300 g white cooking chocolate
100 g liquid glucose
100 g icing sugar sifted
2 tbsp warm water
50 g white cooking chocolate extra, melted
- Melt white chocolate in a bowl over a pot of lightly simmering water. Ensure no water comes into contact with the bowl as this will seize the chocolate. When completely melted, remove chocolate from the heat. Combine liquid glucose with warm water and icing sugar, mix well. Add to melted chocolate, mix until combined and chocolate batter begins to pull away from the sides.
- Line a baking tray with cling wrap. Scrape mixture onto the cling wrap and enclose. Refrigerate for 1 hour to harden. Remove from refrigerator at least 10 minutes before using, so it can soften slightly.
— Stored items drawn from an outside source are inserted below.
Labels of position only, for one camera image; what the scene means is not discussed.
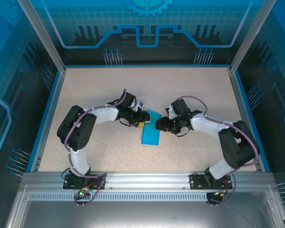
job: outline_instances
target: ventilation slot
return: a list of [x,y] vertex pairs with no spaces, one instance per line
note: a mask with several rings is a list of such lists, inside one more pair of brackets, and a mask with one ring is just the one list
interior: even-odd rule
[[[34,192],[30,193],[30,201],[73,201],[74,192]],[[81,201],[89,201],[91,195]],[[100,192],[94,199],[95,201],[207,201],[206,193],[185,192]]]

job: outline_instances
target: blue enclosure wall
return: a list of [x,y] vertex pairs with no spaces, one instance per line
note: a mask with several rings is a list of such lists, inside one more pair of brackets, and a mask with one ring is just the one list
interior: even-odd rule
[[66,65],[230,64],[263,0],[33,0]]
[[276,1],[238,73],[269,168],[285,182],[285,0]]
[[17,1],[0,2],[0,228],[27,165],[11,150],[29,157],[56,73]]

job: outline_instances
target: aluminum frame
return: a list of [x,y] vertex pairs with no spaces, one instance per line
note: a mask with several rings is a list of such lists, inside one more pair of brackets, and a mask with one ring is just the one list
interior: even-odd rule
[[[190,190],[189,175],[193,172],[111,172],[108,173],[105,189],[100,192],[210,192],[209,190]],[[265,192],[267,195],[267,211],[277,228],[284,226],[283,213],[279,210],[282,203],[278,194],[274,177],[271,173],[236,172],[237,192]],[[20,227],[31,193],[66,193],[76,190],[62,189],[63,180],[60,172],[24,173],[16,196],[7,228]]]
[[264,21],[266,20],[268,14],[270,13],[272,7],[274,6],[276,0],[265,0],[263,5],[261,6],[259,12],[257,13],[256,18],[254,19],[248,33],[246,34],[243,43],[239,47],[234,59],[231,63],[231,72],[235,73],[238,66],[242,62],[245,54],[247,53],[248,49],[250,48],[253,40],[257,36],[258,32],[260,31]]
[[32,3],[30,0],[18,0],[18,3],[22,7],[25,15],[28,17],[28,20],[39,36],[42,44],[46,48],[49,56],[52,58],[55,66],[61,73],[64,73],[66,67]]

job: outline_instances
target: wire
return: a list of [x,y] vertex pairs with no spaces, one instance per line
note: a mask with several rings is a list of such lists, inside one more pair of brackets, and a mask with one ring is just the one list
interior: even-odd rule
[[62,172],[61,178],[62,178],[63,180],[65,180],[66,177],[63,178],[62,175],[63,175],[66,171],[68,171],[69,169],[70,169],[70,168],[67,168],[67,169],[65,169],[65,170]]
[[176,135],[176,137],[183,137],[183,136],[185,136],[186,134],[188,134],[189,131],[190,131],[190,129],[188,129],[188,131],[187,131],[185,134],[182,134],[182,135],[177,135],[177,134],[175,134],[175,135]]
[[[253,165],[253,164],[256,164],[256,163],[257,163],[257,160],[258,160],[257,147],[256,147],[255,144],[252,142],[252,140],[248,137],[248,135],[246,135],[242,130],[240,130],[239,128],[237,128],[236,126],[234,126],[234,125],[232,125],[232,124],[229,124],[229,123],[226,123],[226,122],[222,122],[222,121],[219,121],[219,120],[214,120],[214,119],[212,119],[212,118],[207,117],[207,116],[206,116],[206,113],[207,113],[207,111],[208,111],[208,107],[207,107],[207,105],[206,105],[202,100],[200,100],[200,99],[197,98],[197,97],[190,96],[190,95],[185,95],[185,96],[181,96],[181,97],[177,98],[175,101],[178,101],[178,100],[180,100],[180,99],[182,99],[182,98],[186,98],[186,97],[188,97],[188,98],[193,98],[193,99],[195,99],[195,100],[198,100],[199,102],[201,102],[201,103],[204,105],[204,107],[205,107],[205,111],[204,111],[204,117],[205,117],[205,119],[207,119],[207,120],[209,120],[209,121],[211,121],[211,122],[217,123],[217,124],[223,124],[223,125],[226,125],[226,126],[228,126],[228,127],[233,128],[234,130],[236,130],[237,132],[239,132],[239,133],[249,142],[249,144],[250,144],[251,147],[253,148],[253,151],[254,151],[254,153],[255,153],[255,157],[253,158],[253,162],[248,163],[248,164],[244,164],[244,165],[242,165],[241,167],[250,166],[250,165]],[[237,170],[238,170],[238,169],[235,169],[235,170],[233,170],[233,171],[232,171],[231,173],[229,173],[229,174],[232,174],[232,173],[234,173],[234,172],[237,171]]]
[[200,100],[199,98],[197,98],[197,97],[195,97],[195,96],[190,96],[190,95],[180,96],[180,97],[177,98],[174,102],[176,102],[176,101],[178,101],[178,100],[180,100],[180,99],[182,99],[182,98],[192,98],[192,99],[195,99],[195,100],[201,102],[201,103],[204,105],[204,107],[205,107],[204,116],[206,115],[206,113],[207,113],[207,111],[208,111],[208,107],[207,107],[207,105],[205,104],[205,102],[203,102],[202,100]]
[[96,197],[97,193],[99,192],[101,186],[102,186],[103,183],[105,182],[105,179],[106,179],[108,173],[103,173],[103,174],[99,174],[99,175],[95,175],[95,176],[87,176],[87,175],[81,174],[81,173],[75,168],[75,166],[74,166],[74,164],[73,164],[72,156],[71,156],[71,149],[67,146],[67,141],[68,141],[68,139],[70,138],[70,136],[71,136],[71,134],[73,133],[73,131],[74,131],[74,129],[76,128],[76,126],[79,124],[79,122],[82,120],[82,118],[83,118],[85,115],[87,115],[89,112],[91,112],[91,111],[93,111],[93,110],[95,110],[95,109],[110,108],[110,107],[114,107],[114,106],[120,105],[120,104],[124,101],[126,95],[127,95],[127,90],[126,90],[126,89],[123,89],[123,97],[122,97],[122,99],[121,99],[119,102],[117,102],[116,104],[110,104],[110,105],[107,105],[107,104],[106,104],[106,105],[103,105],[103,106],[98,106],[98,107],[95,107],[95,108],[91,108],[91,109],[85,111],[84,113],[82,113],[82,114],[79,116],[79,118],[77,119],[77,121],[74,123],[74,125],[72,126],[71,130],[70,130],[69,133],[67,134],[66,139],[65,139],[65,141],[64,141],[64,146],[65,146],[65,148],[66,148],[66,150],[67,150],[67,152],[68,152],[68,160],[69,160],[70,165],[71,165],[71,167],[73,168],[73,170],[74,170],[75,173],[77,173],[79,176],[84,177],[84,178],[98,178],[98,177],[103,177],[103,181],[102,181],[102,183],[99,185],[99,187],[98,187],[98,189],[97,189],[95,195],[94,195],[94,196],[91,198],[91,200],[88,201],[86,204],[91,203],[91,202],[95,199],[95,197]]
[[66,139],[65,139],[65,141],[64,141],[64,146],[65,146],[65,148],[66,148],[66,150],[67,150],[68,152],[70,152],[71,149],[67,146],[67,141],[68,141],[68,139],[70,138],[70,136],[71,136],[71,134],[73,133],[73,131],[74,131],[74,129],[76,128],[76,126],[77,126],[77,125],[79,124],[79,122],[82,120],[82,118],[84,118],[85,115],[87,115],[89,112],[91,112],[91,111],[93,111],[93,110],[100,109],[100,108],[111,108],[111,107],[115,107],[115,106],[120,105],[120,104],[124,101],[124,99],[125,99],[125,97],[126,97],[126,95],[127,95],[127,90],[126,90],[126,89],[123,89],[123,93],[124,93],[124,95],[123,95],[122,99],[121,99],[119,102],[117,102],[116,104],[109,104],[109,105],[103,105],[103,106],[98,106],[98,107],[95,107],[95,108],[91,108],[91,109],[85,111],[84,113],[82,113],[82,114],[79,116],[79,118],[77,119],[77,121],[76,121],[76,122],[74,123],[74,125],[72,126],[71,130],[70,130],[69,133],[67,134]]
[[256,164],[257,163],[257,160],[258,160],[258,152],[257,152],[257,147],[255,146],[255,144],[252,142],[252,140],[248,137],[248,135],[246,135],[242,130],[240,130],[239,128],[237,128],[236,126],[232,125],[232,124],[229,124],[229,123],[226,123],[226,122],[222,122],[222,121],[219,121],[219,120],[214,120],[212,118],[209,118],[207,116],[205,116],[205,119],[206,120],[209,120],[211,122],[214,122],[214,123],[217,123],[217,124],[223,124],[223,125],[227,125],[228,127],[231,127],[233,128],[234,130],[236,130],[237,132],[239,132],[248,142],[249,144],[251,145],[251,147],[253,148],[253,151],[255,153],[255,157],[253,158],[253,162],[251,163],[248,163],[248,164],[244,164],[242,165],[241,167],[245,167],[245,166],[250,166],[250,165],[253,165],[253,164]]
[[[216,202],[217,205],[222,205],[218,200],[215,200],[215,199],[210,199],[211,201],[213,202]],[[253,227],[257,227],[252,221],[250,221],[242,212],[240,212],[237,208],[229,205],[229,204],[225,204],[225,206],[231,208],[232,210],[235,210],[239,215],[241,215],[251,226]]]
[[127,125],[127,124],[123,123],[120,119],[119,119],[119,122],[120,122],[122,125],[124,125],[124,126],[133,127],[133,125]]
[[[85,205],[90,204],[90,203],[96,198],[96,196],[97,196],[99,190],[101,189],[101,186],[105,183],[105,178],[106,178],[106,176],[103,177],[103,180],[102,180],[101,183],[99,184],[99,186],[98,186],[98,188],[97,188],[97,190],[96,190],[94,196],[93,196],[87,203],[83,203],[82,206],[85,206]],[[78,201],[77,201],[77,197],[78,197],[78,194],[75,195],[75,197],[74,197],[74,203],[76,203],[77,205],[79,205],[79,204],[78,204]]]

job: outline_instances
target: glass panel
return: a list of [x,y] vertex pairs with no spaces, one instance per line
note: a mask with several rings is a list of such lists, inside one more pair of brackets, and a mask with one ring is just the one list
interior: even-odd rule
[[93,202],[78,209],[73,202],[30,201],[21,227],[153,228],[155,224],[158,228],[283,226],[274,224],[265,195],[237,193],[228,206],[218,208],[206,202]]
[[263,0],[33,0],[66,65],[230,64]]
[[238,72],[269,168],[285,187],[285,0],[274,5]]
[[18,2],[0,1],[0,227],[28,165],[56,73]]

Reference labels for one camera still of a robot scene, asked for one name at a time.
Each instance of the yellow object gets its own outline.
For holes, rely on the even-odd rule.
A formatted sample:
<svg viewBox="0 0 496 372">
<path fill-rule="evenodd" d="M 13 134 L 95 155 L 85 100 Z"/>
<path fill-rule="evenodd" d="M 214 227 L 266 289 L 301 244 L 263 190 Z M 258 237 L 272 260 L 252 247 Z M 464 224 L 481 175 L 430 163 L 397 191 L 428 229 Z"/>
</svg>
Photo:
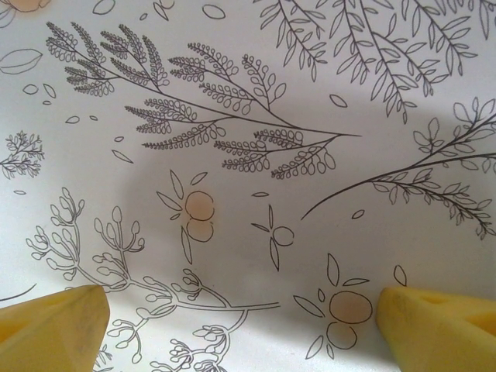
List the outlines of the yellow object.
<svg viewBox="0 0 496 372">
<path fill-rule="evenodd" d="M 109 316 L 98 285 L 0 308 L 0 372 L 91 372 Z"/>
<path fill-rule="evenodd" d="M 377 325 L 403 372 L 495 372 L 496 302 L 385 288 Z"/>
</svg>

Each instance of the white paper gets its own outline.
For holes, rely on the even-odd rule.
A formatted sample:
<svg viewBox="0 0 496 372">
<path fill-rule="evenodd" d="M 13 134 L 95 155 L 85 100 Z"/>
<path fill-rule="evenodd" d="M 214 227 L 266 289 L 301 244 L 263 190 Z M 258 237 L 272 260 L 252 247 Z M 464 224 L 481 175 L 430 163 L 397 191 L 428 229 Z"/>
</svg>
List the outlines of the white paper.
<svg viewBox="0 0 496 372">
<path fill-rule="evenodd" d="M 382 288 L 494 298 L 493 2 L 0 2 L 2 306 L 104 285 L 95 371 L 394 371 Z"/>
</svg>

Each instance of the coloring page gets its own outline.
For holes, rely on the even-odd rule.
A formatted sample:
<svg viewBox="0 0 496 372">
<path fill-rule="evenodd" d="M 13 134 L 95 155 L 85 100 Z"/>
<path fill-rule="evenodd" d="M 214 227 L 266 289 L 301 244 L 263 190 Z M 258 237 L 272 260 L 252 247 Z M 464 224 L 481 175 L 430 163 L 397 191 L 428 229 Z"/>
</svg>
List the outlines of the coloring page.
<svg viewBox="0 0 496 372">
<path fill-rule="evenodd" d="M 0 0 L 0 305 L 103 286 L 94 372 L 399 371 L 383 288 L 496 297 L 495 46 L 494 0 Z"/>
</svg>

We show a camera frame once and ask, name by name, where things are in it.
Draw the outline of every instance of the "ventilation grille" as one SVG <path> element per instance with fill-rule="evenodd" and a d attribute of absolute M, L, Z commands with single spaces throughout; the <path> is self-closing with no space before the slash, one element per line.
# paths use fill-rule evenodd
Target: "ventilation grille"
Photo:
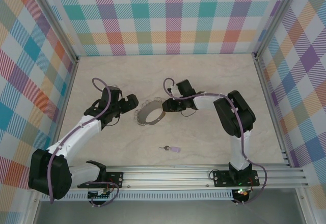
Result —
<path fill-rule="evenodd" d="M 59 201 L 84 201 L 87 191 L 71 191 Z M 174 201 L 174 200 L 232 200 L 232 190 L 191 190 L 191 191 L 120 191 L 115 200 L 142 200 L 142 201 Z M 49 196 L 43 194 L 41 201 L 49 201 Z"/>

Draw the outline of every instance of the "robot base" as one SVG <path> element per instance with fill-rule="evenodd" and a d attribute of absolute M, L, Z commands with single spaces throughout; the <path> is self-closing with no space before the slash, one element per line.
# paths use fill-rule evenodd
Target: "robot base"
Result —
<path fill-rule="evenodd" d="M 123 172 L 107 172 L 106 166 L 96 161 L 86 161 L 86 163 L 90 163 L 96 165 L 100 168 L 100 173 L 95 180 L 95 182 L 113 182 L 120 187 L 122 187 L 123 183 Z M 81 184 L 78 185 L 77 188 L 107 188 L 107 184 Z"/>
<path fill-rule="evenodd" d="M 252 170 L 247 178 L 237 183 L 230 176 L 230 171 L 213 171 L 215 187 L 257 187 L 260 185 L 257 171 Z"/>

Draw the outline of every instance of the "key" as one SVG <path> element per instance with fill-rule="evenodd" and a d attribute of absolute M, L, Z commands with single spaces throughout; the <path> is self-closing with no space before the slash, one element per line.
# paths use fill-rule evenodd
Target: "key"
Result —
<path fill-rule="evenodd" d="M 170 150 L 170 147 L 166 145 L 165 147 L 159 147 L 159 149 L 164 149 L 166 151 L 169 151 Z"/>
<path fill-rule="evenodd" d="M 181 151 L 181 148 L 178 148 L 178 147 L 170 147 L 170 146 L 159 147 L 159 149 L 164 149 L 166 151 L 172 151 L 172 152 L 177 152 L 177 153 L 180 153 L 180 151 Z"/>

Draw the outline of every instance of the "purple key tag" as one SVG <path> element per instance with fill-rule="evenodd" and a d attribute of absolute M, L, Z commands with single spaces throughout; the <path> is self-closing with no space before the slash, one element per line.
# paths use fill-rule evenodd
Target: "purple key tag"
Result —
<path fill-rule="evenodd" d="M 170 151 L 180 153 L 181 148 L 178 148 L 178 147 L 170 147 Z"/>

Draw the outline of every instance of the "gray floor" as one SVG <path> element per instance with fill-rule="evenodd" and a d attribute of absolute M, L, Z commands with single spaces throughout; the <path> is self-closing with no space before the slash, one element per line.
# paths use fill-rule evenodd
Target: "gray floor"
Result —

- Take a small portion of chocolate fondant and roll out thinly on a bench dusted with icing sugar. Using a petal-shaped cutter, cut out four petal shapes. Mould petals with your fingers, pinching the edges to give a more lifelike form. Be sure to work quickly so the chocolate does not melt. Using a dab of melted chocolate to join the petals together to form the inside petals of the rose.
- Cut five more petals and secure them around the rose using melted chocolate. Make any final adjustments to the shape of the rose and the position of the petals before the chocolate sets.